Islamic State in Middle East and Asia — Strategic Threat Outlook | December 2025
Operational Trends, Regional Destabilization, and Forecast
Executive Intelligence Summary
The Islamic State (IS) has demonstrated persistent operational resilience in the Middle East and Asia, despite continued military pressure, the degradation of its central leadership, and growing logistical difficulties. The organisation has not regained significant territorial capabilities, but has consolidated a model of widespread, adaptive, and decentralised insurgency, with varying intensity across Syria, Iraq, Afghanistan, and Pakistan.
During the period analysed, IS maintained:
Operational continuity through low- and medium-intensity attacks;
Local regeneration capacity, mainly through sleeper cells and tribal networks;
Propaganda centrality, with a constant flow of claims, media products, and narratives of resilience.
From complex and coordinated operations to opportunistic attacks, targeted assassinations, IEDs, and actions against “soft” or symbolic targets.
The joint pressure of state actors, local militias, and international forces has contained IS’s territorial expansion, but has not broken its capacity for survival.
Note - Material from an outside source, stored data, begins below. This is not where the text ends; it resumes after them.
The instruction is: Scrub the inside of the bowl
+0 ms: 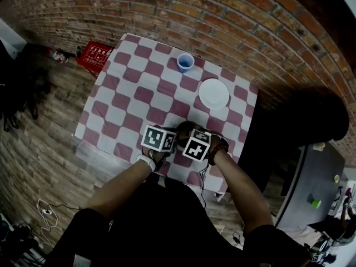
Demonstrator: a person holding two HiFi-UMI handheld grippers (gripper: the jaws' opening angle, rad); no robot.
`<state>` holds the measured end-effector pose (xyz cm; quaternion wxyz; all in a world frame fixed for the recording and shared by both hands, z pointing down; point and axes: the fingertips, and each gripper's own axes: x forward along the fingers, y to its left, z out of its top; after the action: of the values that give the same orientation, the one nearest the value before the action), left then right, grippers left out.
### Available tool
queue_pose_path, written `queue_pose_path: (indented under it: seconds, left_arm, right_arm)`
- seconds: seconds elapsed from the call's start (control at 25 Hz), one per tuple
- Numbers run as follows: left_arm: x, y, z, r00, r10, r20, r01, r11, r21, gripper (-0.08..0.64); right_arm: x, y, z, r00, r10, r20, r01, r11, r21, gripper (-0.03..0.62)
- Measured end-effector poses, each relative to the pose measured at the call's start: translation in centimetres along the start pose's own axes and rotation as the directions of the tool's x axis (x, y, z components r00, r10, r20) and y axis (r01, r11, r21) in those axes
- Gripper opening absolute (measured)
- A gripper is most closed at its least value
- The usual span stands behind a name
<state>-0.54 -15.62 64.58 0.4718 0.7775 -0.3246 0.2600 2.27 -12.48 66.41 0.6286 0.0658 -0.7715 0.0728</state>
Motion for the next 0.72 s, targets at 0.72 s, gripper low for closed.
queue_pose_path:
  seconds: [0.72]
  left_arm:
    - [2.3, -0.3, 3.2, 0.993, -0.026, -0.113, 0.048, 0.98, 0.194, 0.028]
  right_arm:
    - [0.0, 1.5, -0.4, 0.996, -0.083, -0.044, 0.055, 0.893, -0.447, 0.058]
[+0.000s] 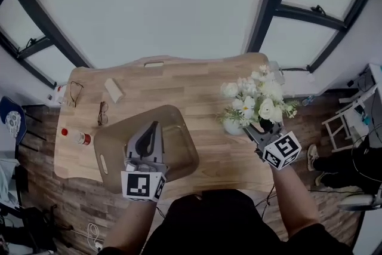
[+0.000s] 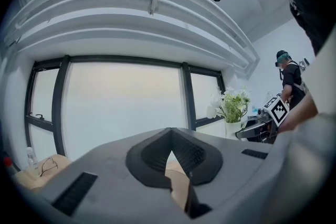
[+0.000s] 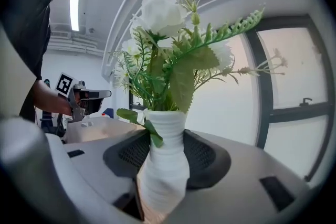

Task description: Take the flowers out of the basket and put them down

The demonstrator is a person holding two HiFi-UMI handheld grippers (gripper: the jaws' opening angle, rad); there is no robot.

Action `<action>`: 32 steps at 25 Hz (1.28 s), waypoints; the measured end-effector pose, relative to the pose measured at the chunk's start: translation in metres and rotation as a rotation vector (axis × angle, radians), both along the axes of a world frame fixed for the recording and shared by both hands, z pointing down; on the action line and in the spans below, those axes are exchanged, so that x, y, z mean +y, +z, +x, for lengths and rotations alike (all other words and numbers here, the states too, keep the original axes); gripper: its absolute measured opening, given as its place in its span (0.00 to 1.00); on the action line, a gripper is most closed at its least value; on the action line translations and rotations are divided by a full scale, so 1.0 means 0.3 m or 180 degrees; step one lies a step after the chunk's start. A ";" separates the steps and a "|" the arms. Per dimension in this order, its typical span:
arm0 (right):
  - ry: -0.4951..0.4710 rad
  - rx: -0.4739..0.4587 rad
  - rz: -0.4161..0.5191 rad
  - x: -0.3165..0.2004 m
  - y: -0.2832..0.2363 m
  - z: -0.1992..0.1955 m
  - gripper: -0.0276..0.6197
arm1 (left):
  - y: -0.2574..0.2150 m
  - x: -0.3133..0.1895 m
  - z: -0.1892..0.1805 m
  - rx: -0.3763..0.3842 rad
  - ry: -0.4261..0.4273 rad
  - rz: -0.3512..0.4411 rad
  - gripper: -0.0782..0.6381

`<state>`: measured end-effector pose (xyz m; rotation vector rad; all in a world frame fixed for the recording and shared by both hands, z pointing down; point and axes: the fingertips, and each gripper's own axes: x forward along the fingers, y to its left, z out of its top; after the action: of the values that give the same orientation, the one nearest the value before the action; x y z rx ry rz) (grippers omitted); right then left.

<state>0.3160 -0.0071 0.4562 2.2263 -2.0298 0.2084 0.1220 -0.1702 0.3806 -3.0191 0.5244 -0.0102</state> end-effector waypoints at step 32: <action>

The structural vulnerabilities of the states involved, including political instability, economic crises, fragmented governance, and latent conflicts, continue to offer IS operational space and recruitment pools.
In the short to medium term, IS does not pose an existential threat to the states analysed, but remains a chronic factor of regional destabilisation, with the potential for asymmetric escalation, especially in contexts with low state capacity.
Threat level: Medium
Trend: → (stable with expansion potential)
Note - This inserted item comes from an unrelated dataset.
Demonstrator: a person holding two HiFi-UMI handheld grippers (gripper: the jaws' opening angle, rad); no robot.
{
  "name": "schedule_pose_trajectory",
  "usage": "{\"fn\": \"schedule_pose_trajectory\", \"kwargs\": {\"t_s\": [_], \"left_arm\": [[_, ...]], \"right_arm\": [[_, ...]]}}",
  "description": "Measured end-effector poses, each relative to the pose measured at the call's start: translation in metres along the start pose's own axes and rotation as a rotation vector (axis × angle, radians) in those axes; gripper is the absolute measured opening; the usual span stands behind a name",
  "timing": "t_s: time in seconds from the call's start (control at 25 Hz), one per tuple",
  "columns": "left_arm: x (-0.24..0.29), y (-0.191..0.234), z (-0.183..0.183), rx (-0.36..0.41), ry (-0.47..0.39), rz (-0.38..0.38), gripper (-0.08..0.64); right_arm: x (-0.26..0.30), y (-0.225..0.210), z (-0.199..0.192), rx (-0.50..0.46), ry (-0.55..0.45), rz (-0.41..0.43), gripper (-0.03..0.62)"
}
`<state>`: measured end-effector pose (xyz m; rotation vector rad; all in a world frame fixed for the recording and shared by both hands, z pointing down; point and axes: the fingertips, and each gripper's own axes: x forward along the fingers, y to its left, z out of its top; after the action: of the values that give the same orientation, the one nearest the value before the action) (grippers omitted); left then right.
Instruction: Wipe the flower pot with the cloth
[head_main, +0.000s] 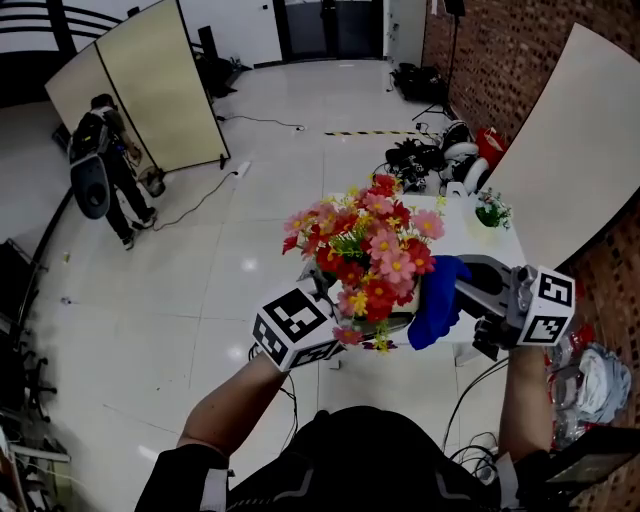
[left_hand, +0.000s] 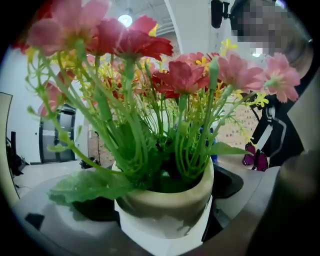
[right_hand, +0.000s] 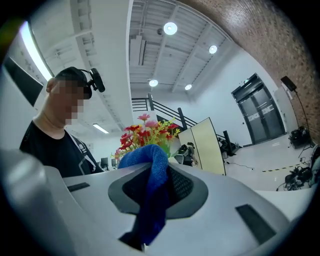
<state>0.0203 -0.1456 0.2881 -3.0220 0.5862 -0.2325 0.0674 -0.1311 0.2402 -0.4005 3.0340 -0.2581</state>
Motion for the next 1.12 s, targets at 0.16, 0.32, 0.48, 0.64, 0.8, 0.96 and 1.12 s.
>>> {"fn": "schedule_pose_trajectory", "kwargs": {"t_s": [0.16, 0.32, 0.48, 0.64, 0.8, 0.96, 1.12], "left_arm": [[-0.005, -0.013, -0.001, 0.037, -0.002, -0.019, 0.545], [-0.010, -0.016, 0.009, 0.081, -0.011, -0.042, 0.545], [-0.011, -0.016, 0.009, 0.084, -0.018, -0.041, 0.545], [-0.007, -0.014, 0.000, 0.050, -0.020, -0.008, 0.545], [-0.001, -0.006, -0.002, 0.043, -0.020, 0.035, 0.545], [-0.003, -0.006, 0.000, 0.041, -0.017, 0.050, 0.545], [-0.008, -0.010, 0.005, 0.027, -0.048, 0.029, 0.545]], "right_arm": [[0.005, -0.019, 0.003, 0.029, -0.020, -0.042, 0.054], [0.024, -0.041, 0.010, 0.061, -0.027, -0.067, 0.054], [0.031, -0.044, 0.015, 0.046, -0.019, -0.080, 0.054], [-0.002, -0.024, 0.021, 0.021, -0.096, -0.096, 0.054], [-0.023, 0.013, 0.003, -0.017, -0.082, -0.061, 0.054], [-0.009, 0.024, -0.017, -0.019, -0.043, -0.057, 0.054], [-0.006, 0.011, -0.006, 0.027, -0.095, -0.053, 0.054]]}}
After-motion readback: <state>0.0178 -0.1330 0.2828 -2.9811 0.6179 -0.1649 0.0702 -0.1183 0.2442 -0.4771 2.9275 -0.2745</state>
Primary risk areas: Syria, Iraq, Afghanistan, Pakistan.
Time horizon: 3–6 months
Confidence level: Medium–High
Scope and Methodology
This Strategic Threat Outlook is based on:
systematic monitoring of Islamic State propaganda (videos, photos, statements, claims);
reporting from sources in the field;
Integration of OSINT, SOCMINT, IMINT, and Digital HUMINT.
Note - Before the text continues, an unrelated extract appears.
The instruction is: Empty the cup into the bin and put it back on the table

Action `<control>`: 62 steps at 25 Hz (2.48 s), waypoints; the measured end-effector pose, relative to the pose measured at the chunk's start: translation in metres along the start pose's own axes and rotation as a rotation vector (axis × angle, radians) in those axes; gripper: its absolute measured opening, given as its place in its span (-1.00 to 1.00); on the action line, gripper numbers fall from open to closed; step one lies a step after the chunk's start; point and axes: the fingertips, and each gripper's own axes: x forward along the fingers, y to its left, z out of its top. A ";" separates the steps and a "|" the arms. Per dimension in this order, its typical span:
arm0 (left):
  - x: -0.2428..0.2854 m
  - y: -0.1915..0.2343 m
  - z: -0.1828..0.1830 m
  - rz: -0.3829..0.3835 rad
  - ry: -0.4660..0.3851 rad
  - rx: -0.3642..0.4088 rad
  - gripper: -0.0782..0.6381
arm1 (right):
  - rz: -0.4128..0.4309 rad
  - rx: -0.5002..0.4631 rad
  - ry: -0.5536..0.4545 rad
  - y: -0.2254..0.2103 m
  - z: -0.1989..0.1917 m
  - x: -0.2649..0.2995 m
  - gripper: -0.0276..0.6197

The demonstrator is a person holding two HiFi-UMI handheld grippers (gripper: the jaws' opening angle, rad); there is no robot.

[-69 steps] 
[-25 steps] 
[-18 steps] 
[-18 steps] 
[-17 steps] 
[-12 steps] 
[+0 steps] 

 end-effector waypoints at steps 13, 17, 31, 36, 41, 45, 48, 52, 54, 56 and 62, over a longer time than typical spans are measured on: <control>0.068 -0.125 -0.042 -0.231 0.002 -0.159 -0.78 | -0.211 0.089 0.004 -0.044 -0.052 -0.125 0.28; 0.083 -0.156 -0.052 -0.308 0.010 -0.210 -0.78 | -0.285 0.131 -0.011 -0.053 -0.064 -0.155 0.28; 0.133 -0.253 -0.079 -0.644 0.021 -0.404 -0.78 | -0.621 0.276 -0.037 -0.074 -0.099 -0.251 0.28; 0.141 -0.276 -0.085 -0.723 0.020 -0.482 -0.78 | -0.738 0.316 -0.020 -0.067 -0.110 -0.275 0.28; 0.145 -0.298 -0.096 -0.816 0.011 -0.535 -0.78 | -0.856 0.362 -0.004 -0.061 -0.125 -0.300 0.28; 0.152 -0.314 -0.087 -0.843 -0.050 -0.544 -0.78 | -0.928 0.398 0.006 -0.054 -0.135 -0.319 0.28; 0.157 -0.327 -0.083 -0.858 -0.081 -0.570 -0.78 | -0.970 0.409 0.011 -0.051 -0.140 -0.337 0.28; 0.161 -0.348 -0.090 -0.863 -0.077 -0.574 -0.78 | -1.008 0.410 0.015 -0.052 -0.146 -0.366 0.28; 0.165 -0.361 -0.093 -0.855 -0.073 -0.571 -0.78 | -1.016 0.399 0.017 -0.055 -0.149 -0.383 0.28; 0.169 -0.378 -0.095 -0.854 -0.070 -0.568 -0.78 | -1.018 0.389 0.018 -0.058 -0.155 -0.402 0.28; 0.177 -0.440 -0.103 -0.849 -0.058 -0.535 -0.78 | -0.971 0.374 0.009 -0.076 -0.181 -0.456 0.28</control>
Sources include primary Islamic State media channels, open-source reporting, official statements, and local sources across affected regions.
Limitations
Incomplete or delayed reporting from conflict zones;
exaggeration or omission in group claims;
Propaganda bias and potential disinformation.
Where verification is not possible, this is explicitly noted.
Provincial Snapshots
Islamic State Sham;
Islamic State of Iraq;
Islamic State Khorasan;
Islamic State Pakistan.
Overview 2025
Between January and December 2025, the Islamic State conclusively confirmed its transition into a post-territorial, long-term insurgent configuration, characterised by operational resilience, decentralisation, and strategic patience. Throughout the year, the organisation showed no credible indicators of structural collapse, nor any attempt to reconstitute proto-state governance. Instead, it consolidated an adaptive, low-cost operational model, fully internalising the lessons learned from the military defeat of the Caliphate.
By the end of 2025, IS had firmly abandoned ambitions of short-term territorial expansion in the Middle East and Asia. However, this strategic restraint did not translate into marginalisation. On the contrary, IS demonstrated an ability to remain a persistent and structurally embedded security threat, particularly in environments marked by fragmented governance, uneven counterterrorism pressure, and prolonged socio-economic stress.
Across Syria, Iraq, Afghanistan, and Pakistan, IS activity in 2025 consistently followed three interlinked and now structural trajectories: sustained insurgent persistence without territorial control; pronounced regional differentiation in operational capacity; and continuous tactical adaptation to military and intelligence countermeasures.
Insurgency persistence without territorial control
Throughout 2025, IS maintained the ability to exert armed pressure while operating entirely outside formal territorial control. This persistence was not driven by conventional military strength, but by a combination of resilient logistical networks, selective local entrenchment, exploitation of marginal or poorly governed spaces, and systematic reliance on low-exposure asymmetric tactics.